Text and Image curtsy: Clay Christensen website
How Will You Measure Your Life?
by Clayton M. Christensen
My class at Harvard Business School is structured to help my students understand what good management theory is and how it is built. On the last day of class, I ask my students to turn those theoretical lenses on themselves, to find cogent answers to three questions:
First: how can I be sure that I’ll be happy in my career?
Second: how can I be sure that my relationships with my spouse and my family become an enduring source of happiness?
Third: how can I be sure I’ll stay out of jail? Though the last question sounds light hearted, it’s not. (Two of the 32 people in my Rhodes Scholar class spent time in jail. Jeff Skilling of Enron fame was a classmate of mine at HBS. These were good guys—but something in their lives sent them off in the wrong direction)
How to be sure, we find happiness in our careers
One of the theories that gives great insight on the first question—how to be sure we find happiness in our careers—is from Frederick Herzberg, who asserts that the powerful motivator in our lives isn’t money; it’s the opportunity to learn, grow in responsibilities, contribute to others, and be recognized for achievements.
Create a Strategy for Your Life
A theory that is helpful in answering the second question—How can I ensure that my relationship with my family proves to be an enduring source of happiness?— concerns how strategy is defined and implemented.
For me, having a clear purpose in my life has been essential. But it was something I had to think long and hard about before I understood it. When I was a Rhodes Scholar, I was in a very demanding academic program, trying to cram an extra year’s worth of work into my time at Oxford. I decided to spend an hour every night reading, thinking, and praying about why God put me on this earth. That was a very challenging commitment to keep but I stuck with it—and ultimately figured out the purpose of my life. My purpose grew out of my religious faith, but faith isn’t the only thing that gives people direction. For example, one of my former students decided that his purpose was to bring honesty and economic prosperity to his country and to raise children who were as capably committed to this cause, and to each other, as he was. His purpose is focused on family and others—as mine is.

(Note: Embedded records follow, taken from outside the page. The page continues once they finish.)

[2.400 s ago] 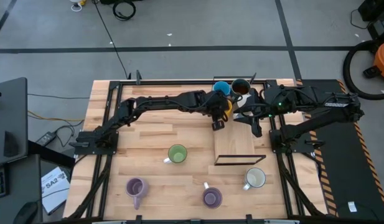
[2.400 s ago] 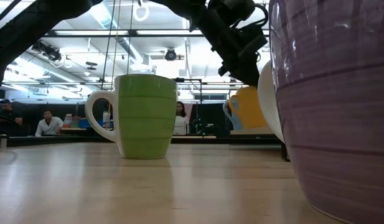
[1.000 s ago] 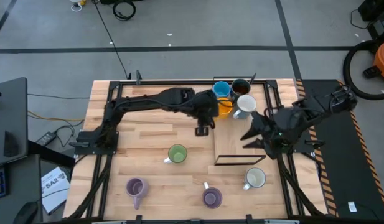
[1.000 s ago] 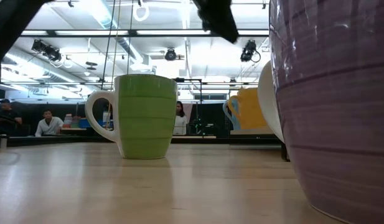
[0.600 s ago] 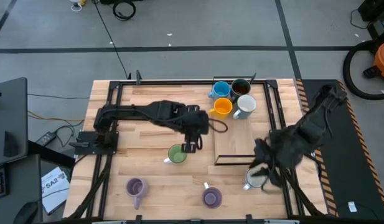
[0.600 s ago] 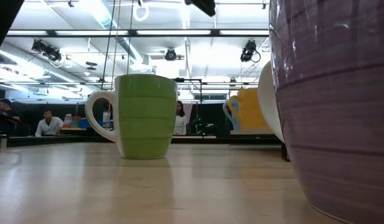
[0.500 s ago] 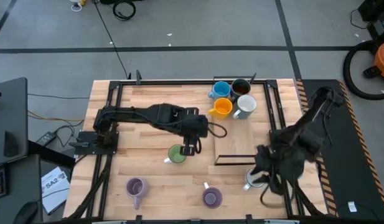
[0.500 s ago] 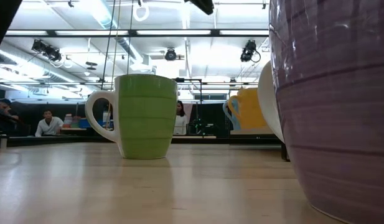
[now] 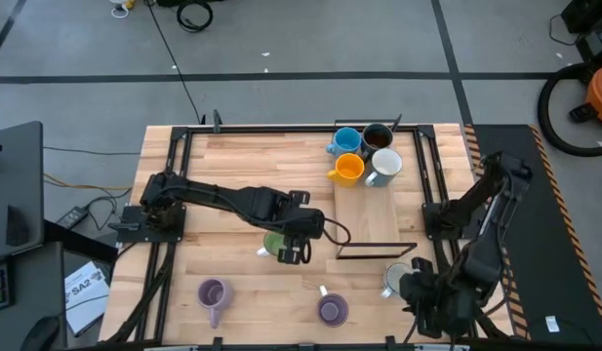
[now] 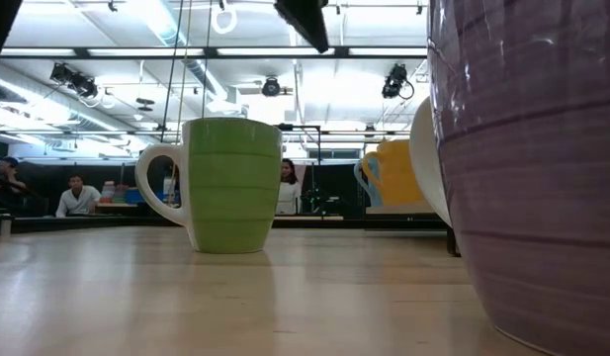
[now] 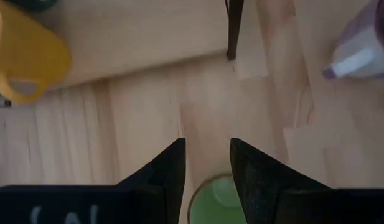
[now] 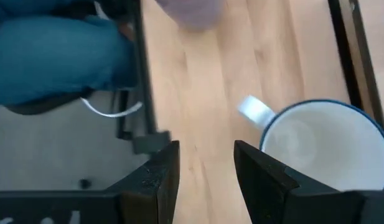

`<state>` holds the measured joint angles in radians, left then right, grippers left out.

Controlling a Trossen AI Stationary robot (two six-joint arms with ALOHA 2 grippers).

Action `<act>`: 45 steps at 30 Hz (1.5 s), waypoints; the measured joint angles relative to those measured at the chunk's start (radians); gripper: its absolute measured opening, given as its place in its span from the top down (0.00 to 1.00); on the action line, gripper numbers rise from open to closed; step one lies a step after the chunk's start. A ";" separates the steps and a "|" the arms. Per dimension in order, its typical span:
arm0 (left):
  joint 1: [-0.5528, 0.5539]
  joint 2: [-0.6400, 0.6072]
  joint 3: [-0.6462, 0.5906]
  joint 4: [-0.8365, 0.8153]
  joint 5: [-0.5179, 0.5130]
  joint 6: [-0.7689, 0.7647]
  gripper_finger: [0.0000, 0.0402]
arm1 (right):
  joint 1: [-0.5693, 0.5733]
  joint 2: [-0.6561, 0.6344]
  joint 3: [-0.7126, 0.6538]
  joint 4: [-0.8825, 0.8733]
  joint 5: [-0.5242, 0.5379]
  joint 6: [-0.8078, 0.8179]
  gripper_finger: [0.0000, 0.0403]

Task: Place coffee mugs
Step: Put the patterned mug on the shelf

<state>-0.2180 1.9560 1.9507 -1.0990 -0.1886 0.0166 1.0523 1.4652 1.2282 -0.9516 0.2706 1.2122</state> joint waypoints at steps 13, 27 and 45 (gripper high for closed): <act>0.000 -0.001 -0.004 0.054 0.002 0.004 0.67 | -0.002 0.107 -0.001 -0.129 -0.008 0.001 0.61; 0.000 -0.001 -0.004 0.055 0.002 -0.003 0.67 | -0.003 0.199 -0.002 -0.150 -0.010 -0.060 0.61; 0.000 -0.001 -0.004 0.055 0.002 -0.007 0.67 | -0.016 0.236 -0.006 -0.154 -0.011 -0.064 0.73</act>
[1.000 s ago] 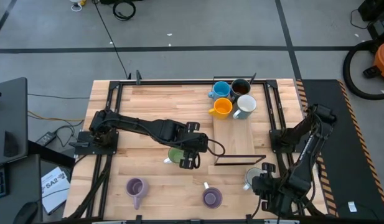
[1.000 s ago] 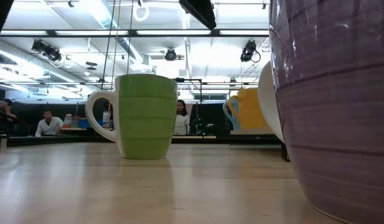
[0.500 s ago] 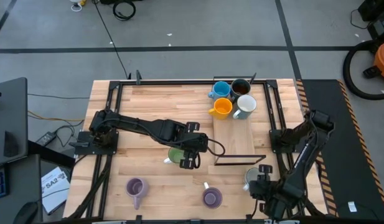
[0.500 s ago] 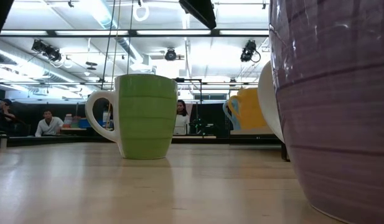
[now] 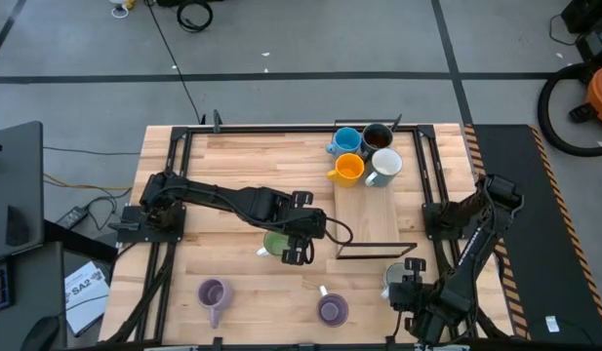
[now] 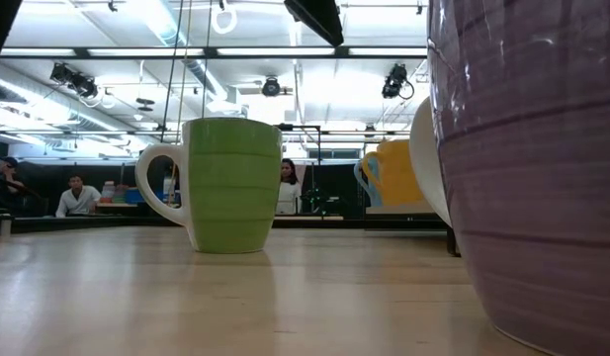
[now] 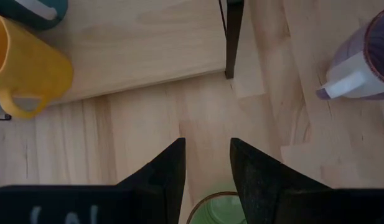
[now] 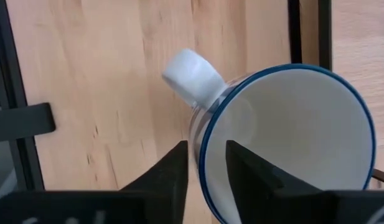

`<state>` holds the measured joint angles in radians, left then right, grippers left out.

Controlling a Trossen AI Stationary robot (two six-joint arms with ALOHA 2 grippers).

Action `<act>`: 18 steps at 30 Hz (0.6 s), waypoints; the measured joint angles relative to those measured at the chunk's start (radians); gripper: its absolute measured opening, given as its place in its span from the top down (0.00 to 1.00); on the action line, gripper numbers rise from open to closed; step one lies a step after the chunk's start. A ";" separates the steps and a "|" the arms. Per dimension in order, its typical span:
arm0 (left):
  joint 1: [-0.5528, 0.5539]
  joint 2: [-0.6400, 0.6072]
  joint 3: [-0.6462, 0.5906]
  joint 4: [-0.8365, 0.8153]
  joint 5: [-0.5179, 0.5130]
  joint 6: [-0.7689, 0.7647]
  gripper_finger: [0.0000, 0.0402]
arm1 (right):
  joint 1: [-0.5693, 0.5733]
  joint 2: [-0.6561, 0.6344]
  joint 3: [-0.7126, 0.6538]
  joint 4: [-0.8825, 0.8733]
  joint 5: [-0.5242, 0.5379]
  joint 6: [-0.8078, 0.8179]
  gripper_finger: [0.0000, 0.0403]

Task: Place coffee mugs
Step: Put the patterned mug on the shelf

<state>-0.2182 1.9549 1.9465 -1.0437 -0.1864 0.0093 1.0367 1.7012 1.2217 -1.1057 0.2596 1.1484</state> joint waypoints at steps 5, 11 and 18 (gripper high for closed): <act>-0.001 -0.006 0.000 -0.002 0.000 -0.024 0.67 | 0.000 0.000 0.000 0.002 -0.003 0.000 0.86; -0.012 -0.069 0.001 -0.050 0.005 -0.048 0.67 | 0.000 -0.001 0.000 0.011 -0.027 -0.029 0.94; -0.060 -0.198 0.000 -0.140 -0.019 -0.093 0.67 | 0.000 -0.002 0.000 0.014 -0.043 -0.061 0.92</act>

The choice and successful pursuit of a profession is but one tool for achieving your purpose. But without a purpose, life can become hollow.
Allocate Your Resources
Your decisions about allocating your personal time, energy, and talent ultimately shape your life’s strategy.
People who are driven to excel have this unconscious propensity to under invest in their families and overinvest in their careers—even though intimate and loving relationships with their families are the most powerful and enduring source of happiness.
If you study the root causes of business disasters, over and over you’ll find this predisposition toward endeavours that offer immediate gratification. If you look at personal lives through that lens, you’ll see the same stunning and sobering pattern: people allocating fewer and fewer resources to the things they would have once said mattered most.
Avoid the “Marginal Costs” Mistake
This theory addresses the third question I discuss with my students—how to live a life of integrity stay out of jail). Unconsciously, we often employ the marginal cost doctrine in our personal lives when we choose between right and wrong. A voice in our head says, “Look, I know that as a general rule, most people shouldn't do this. But in this particular extenuating circumstance, just this once,” it’s OK.” The marginal cost of doing something wrong “just this once” always seems alluringly low. It suckers you in, and you don’t ever look at where that path ultimately is headed and at the full costs that the choice entails. Justification for infidelity and dishonesty in all their manifestations lies in the marginal cost economics of “just this once.”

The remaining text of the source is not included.